The observations of interest are identified using a criterium that is an
adaptation of the commonly used Tukey bounds. In our experience these
Tukey bounds flagged too many values as extreme values if a variable is
either skewed or has a spike (a value that is very common).  This is not
surprising as these bounds were intended for normal/Gaussian-like
variables, but it makes these bounds less useful for scanning a large set
of variables for unusual observations. So, instead obsofint will use the
following generalization of the Tukey bounds:

lb = Q_1 - 3*(Q_3 - Q_1), ub = Q_3 + 3*(Q_3 - Q_1)

lb = Q_1 - 6*(Q_2 - Q_1), ub = Q_3 + 6*(Q_3 - Q_2)

lb and ub are respectively the lower and the upper bounds. Q_1, Q_2, and
Q_3 are the first, second, and third quartile.

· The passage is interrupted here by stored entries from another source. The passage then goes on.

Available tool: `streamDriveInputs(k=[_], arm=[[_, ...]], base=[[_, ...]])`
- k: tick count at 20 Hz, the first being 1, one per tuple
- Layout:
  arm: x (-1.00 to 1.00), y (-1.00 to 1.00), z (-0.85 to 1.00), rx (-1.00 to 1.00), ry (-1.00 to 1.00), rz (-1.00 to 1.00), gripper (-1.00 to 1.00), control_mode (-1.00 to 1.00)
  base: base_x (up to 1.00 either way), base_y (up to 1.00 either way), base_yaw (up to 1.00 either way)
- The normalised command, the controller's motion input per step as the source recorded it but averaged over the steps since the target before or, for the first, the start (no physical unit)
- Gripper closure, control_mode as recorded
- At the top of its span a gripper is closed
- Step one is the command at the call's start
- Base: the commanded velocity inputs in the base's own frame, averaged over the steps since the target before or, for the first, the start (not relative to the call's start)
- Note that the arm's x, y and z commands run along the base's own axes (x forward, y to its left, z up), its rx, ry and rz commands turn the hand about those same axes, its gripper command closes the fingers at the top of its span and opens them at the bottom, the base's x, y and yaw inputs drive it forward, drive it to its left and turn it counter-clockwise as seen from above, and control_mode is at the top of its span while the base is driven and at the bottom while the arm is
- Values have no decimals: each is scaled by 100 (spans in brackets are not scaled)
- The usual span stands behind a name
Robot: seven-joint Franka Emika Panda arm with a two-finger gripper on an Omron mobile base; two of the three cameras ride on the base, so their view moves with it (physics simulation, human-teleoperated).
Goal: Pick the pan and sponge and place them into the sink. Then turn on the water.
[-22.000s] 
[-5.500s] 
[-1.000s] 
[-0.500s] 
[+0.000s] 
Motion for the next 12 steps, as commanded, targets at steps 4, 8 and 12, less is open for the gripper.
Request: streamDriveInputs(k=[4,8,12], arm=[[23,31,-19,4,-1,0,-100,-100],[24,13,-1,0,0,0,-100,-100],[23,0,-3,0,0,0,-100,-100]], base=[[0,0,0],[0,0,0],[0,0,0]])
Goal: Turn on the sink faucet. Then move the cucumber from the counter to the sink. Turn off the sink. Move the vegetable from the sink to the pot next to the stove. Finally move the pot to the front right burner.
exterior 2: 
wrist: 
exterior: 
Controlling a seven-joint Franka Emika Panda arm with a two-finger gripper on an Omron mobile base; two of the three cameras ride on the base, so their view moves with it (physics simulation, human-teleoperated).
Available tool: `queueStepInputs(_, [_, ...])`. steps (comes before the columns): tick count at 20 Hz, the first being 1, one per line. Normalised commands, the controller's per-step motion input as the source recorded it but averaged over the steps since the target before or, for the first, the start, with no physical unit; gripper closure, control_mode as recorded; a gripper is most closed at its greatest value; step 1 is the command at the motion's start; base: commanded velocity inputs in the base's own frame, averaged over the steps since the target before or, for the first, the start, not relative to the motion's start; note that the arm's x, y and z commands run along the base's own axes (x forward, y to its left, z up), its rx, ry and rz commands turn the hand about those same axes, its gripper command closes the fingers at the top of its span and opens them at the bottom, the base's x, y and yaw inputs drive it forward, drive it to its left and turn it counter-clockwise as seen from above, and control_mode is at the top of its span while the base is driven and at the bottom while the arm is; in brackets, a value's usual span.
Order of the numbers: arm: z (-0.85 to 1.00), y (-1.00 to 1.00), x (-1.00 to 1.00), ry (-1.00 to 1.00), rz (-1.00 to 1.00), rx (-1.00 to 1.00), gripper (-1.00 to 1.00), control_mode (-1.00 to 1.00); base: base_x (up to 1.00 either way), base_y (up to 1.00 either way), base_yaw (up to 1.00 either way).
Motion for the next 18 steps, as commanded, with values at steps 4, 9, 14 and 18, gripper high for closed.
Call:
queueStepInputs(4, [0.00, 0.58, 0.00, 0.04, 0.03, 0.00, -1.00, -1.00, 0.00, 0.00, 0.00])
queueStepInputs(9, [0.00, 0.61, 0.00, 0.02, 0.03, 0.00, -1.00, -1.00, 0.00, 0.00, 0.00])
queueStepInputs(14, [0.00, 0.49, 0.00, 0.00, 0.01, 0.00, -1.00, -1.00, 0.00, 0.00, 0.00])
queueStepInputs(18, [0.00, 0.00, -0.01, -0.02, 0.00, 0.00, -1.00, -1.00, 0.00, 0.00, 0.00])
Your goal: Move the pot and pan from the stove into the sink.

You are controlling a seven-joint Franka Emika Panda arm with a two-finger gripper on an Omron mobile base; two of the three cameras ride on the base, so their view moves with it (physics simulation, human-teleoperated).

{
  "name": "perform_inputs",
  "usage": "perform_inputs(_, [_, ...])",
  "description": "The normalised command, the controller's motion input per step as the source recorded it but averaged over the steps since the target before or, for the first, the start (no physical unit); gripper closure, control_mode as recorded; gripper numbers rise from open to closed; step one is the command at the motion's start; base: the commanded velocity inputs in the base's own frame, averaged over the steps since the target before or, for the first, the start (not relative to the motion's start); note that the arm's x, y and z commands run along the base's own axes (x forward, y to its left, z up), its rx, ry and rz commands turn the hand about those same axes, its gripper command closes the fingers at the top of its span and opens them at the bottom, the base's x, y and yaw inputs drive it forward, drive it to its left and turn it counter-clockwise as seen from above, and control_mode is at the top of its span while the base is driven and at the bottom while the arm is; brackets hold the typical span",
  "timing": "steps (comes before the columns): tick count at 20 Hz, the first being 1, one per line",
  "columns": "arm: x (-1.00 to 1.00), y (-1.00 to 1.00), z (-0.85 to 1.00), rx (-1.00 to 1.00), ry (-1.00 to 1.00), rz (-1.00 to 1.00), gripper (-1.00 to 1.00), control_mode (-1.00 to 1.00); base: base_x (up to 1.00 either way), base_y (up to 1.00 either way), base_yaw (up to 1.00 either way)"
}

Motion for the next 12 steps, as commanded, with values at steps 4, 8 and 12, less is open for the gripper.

These adjusted Tukey bounds tend to lead to less false positives --- that
is, less observations that are flagged as of interest that are actually
perferctly normal --- when the data is skewed. However, these bounds do
still lead to too many false positives when the variable contains a spike
that is large enough to make either the first and second quartile, or the
second and third quartile, or all three quartiles the same. If this
happens, obsofint will automatically change the criterium of an
observation of interest to a deviation of more than 3 standard deviation
from the mean.

Options

whiskerlength(#) specifies the number of inter-quartile ranges one needs
to deviate from the 1st or 3rd quartile in order to be classified as
an observation of interest, when the traditional Tukey bounds are
used. The default is 3. In the adjusted Tukey ranges, that are
default in obsofint, it specifies 1/2 of the number of distances
between the lower quartile and the median or the higher quartile and
the median. Notice that this way the traditional Tukey bounds and the
distribution of that variable is symetric.

zcutoff(#) specifies the number of standard deviations that an
observation needs to deviate from the mean in order to be classified
as an observation of interest. The default is 3.

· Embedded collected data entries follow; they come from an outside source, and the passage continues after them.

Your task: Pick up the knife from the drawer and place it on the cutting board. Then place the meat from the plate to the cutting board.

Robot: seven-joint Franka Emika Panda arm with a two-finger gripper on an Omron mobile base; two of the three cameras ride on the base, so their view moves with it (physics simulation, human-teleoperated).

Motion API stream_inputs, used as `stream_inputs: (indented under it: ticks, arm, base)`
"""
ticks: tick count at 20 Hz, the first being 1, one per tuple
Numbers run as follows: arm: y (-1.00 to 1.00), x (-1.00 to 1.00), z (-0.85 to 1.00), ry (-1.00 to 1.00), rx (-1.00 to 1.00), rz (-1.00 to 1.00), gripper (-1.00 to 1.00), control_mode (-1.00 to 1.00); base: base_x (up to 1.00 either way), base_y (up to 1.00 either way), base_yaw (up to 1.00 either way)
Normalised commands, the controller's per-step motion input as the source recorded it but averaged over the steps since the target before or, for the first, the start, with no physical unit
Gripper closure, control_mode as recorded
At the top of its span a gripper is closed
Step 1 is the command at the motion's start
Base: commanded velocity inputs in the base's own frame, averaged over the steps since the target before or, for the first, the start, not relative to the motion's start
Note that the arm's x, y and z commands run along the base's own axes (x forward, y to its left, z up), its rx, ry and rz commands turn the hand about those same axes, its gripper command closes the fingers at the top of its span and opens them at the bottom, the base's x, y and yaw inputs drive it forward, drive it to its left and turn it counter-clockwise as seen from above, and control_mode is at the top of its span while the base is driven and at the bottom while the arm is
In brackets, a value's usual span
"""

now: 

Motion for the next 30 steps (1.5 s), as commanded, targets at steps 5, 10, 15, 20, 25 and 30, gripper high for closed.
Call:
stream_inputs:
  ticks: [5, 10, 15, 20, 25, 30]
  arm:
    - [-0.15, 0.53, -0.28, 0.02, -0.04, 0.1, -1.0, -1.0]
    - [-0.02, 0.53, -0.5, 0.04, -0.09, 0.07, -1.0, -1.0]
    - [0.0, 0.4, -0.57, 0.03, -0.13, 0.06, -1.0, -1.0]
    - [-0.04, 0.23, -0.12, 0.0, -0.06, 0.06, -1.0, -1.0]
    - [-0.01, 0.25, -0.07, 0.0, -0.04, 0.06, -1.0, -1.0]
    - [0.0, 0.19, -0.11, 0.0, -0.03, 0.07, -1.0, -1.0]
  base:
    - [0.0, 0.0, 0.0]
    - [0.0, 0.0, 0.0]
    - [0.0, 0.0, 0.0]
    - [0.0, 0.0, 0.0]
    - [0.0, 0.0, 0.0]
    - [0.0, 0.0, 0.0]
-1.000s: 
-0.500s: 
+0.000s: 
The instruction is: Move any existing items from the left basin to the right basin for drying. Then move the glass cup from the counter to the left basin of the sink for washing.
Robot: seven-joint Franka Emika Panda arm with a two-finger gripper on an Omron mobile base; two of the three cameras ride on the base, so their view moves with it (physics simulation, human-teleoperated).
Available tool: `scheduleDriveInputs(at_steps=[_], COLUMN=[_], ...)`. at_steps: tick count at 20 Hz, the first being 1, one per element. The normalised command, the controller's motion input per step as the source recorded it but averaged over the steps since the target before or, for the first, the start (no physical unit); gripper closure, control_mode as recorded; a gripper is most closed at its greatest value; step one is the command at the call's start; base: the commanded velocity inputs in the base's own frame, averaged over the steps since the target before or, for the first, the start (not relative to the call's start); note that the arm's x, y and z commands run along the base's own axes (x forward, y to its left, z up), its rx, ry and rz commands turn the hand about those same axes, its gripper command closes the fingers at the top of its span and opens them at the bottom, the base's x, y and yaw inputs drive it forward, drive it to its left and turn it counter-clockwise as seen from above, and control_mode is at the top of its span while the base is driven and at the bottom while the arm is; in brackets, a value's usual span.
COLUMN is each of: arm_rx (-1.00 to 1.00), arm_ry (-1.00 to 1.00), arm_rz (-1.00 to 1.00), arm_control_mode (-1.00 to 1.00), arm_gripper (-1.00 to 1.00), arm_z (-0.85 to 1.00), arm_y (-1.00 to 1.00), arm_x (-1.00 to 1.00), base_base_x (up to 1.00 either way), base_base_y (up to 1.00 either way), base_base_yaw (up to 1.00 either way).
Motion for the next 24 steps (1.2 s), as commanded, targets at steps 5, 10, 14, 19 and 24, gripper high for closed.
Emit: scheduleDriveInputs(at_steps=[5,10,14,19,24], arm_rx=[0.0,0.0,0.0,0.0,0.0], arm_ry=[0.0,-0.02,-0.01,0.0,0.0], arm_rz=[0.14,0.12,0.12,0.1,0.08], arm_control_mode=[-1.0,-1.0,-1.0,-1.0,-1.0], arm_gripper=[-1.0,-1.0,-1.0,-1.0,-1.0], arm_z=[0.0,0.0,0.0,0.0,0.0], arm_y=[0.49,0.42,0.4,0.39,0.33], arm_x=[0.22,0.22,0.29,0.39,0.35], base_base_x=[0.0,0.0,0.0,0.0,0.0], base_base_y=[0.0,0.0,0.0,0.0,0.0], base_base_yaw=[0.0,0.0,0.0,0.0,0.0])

z specifies that only the z-score criterium --- that is, the number of
standard deviations that an observation deviates from the mean --- is
to be used when identifying observations of interest. When this
option is specified, one can not specify the whiskerlength() option.

tukey specifies that only the traditional Tukey bounds are to be used
when identifying observations of interest. When this option is
specified, one can not specify the zcutoff() option.

asymtukey specifies that only the adjusted Tukey bounds are to be used
when identifying observations of interest. When this option is
specified, one can not specify the zcutoff() option.

idlist(varlist) specifies the variables that are to be listed next to the
extreme values.  Typically these will be either identification
numbers and/or variables that might explain why an observation might
be exceptional.

sortid specifies that observations are sorted by the variables specified
in idlist().  The idlist() option must thus be specified when
specifying the sortid options.  The default is that the observations
are sorted by the variable being listed.

nosort specifies that the observation are not sorted. The default is that
the observations are sorted by the variable being listed.

If the nosort option is specified the observation numbers will be
displayed as is normal in list. When the nosort option is specified,
the observation number will be displayed as an variable with the name
obs_nr unless there is already a variable with that name. In that
case it will use the name obs unless there is also a variable with
that name. In that case the name _n will be used.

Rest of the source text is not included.